Energy Transfer LP is selling its 51% interest in Energy Transfer Canada (ETC) ULC to a joint venture which includes Pembina Pipeline Corp. and global infrastructure funds managed by KKR & Co. Inc. ETC’s assets include six natural gas processing plants a combined operating capacity of 1.29 bcfd and an 848-mile natural gas gathering and transportation network in Western Canadian Sedimentary basin.

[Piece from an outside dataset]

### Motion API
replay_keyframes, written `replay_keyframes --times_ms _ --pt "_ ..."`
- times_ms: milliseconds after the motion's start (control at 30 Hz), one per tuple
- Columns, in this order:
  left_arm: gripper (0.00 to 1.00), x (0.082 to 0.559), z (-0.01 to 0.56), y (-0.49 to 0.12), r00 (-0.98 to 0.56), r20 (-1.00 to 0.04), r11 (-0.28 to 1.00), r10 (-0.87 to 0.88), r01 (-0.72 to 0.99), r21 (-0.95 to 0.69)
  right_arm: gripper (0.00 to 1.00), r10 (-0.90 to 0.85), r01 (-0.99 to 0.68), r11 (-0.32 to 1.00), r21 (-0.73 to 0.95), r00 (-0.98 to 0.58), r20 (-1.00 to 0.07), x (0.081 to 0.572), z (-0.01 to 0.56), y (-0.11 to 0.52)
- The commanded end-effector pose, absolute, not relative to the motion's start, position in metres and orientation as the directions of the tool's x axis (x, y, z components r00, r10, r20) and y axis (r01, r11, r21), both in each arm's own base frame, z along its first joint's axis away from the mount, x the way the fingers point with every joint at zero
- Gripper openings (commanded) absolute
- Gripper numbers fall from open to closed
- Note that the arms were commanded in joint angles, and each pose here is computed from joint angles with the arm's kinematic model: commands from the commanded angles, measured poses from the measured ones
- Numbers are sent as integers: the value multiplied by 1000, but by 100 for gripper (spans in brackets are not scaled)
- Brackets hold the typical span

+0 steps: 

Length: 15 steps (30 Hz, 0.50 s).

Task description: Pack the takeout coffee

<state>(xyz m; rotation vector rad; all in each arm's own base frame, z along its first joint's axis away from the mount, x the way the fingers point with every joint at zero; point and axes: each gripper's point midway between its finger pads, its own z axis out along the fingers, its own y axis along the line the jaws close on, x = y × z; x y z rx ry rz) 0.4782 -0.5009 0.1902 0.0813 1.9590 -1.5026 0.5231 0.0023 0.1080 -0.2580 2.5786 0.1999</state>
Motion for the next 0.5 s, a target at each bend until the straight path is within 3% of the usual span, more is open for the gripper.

Pembina and KKR will combine their western Canadian natural gas processing assets into a single, new joint venture entity (Newco), owned 60% by Pembina and 40% by KKR’s funds. Pembina will serve as operator and manager of Newco. Included in the assets are Pembina’s field-based natural gas processing, the Veresen Midstream business (currently owned 55% by funds managed by KKR and 45% by Pembina), and the business acquired from ETC, already owned 49% by KKR funds.

Pembina’s field-based gas processing assets subject to the deal include the 360-MMcfd Cutbank complex in west-central Alberta, the 200-MMcfd Saturn complex in northern Alberta, the 300-MMcfd Resthaven plant, the 200-MMcfd Duvernay complex, and the 5,000-b/d Saskatchewan ethane extraction plant, as well as its 45% interest in Veresen Midstream.

Pembina’s Empress, Younger, and Burstall assets will be excluded from the transaction and Pembina will retain its current ownership position.

Collectively, the ascribed value of these transactions is $11.4 billion, excluding the value of assets under construction related to Newco’s 50%, non-operated interest in the Key Access Pipeline System (KAPS). Following closings, Pembina and KKR intend to dispose of Newco’s non-operated interest in KAPS, subject to receiving acceptable purchase terms. Energy Transfer’s stake in ETC was valued at $1.3 billion, including debt and preferred equity.

The contribution of Pembina’s and KKR’s assets to Newco, and Newco’s acquisition of 51% of ETC from Energy Transfer, are cross-conditional and will occur concurrently. Closing is expected by third-quarter 2022.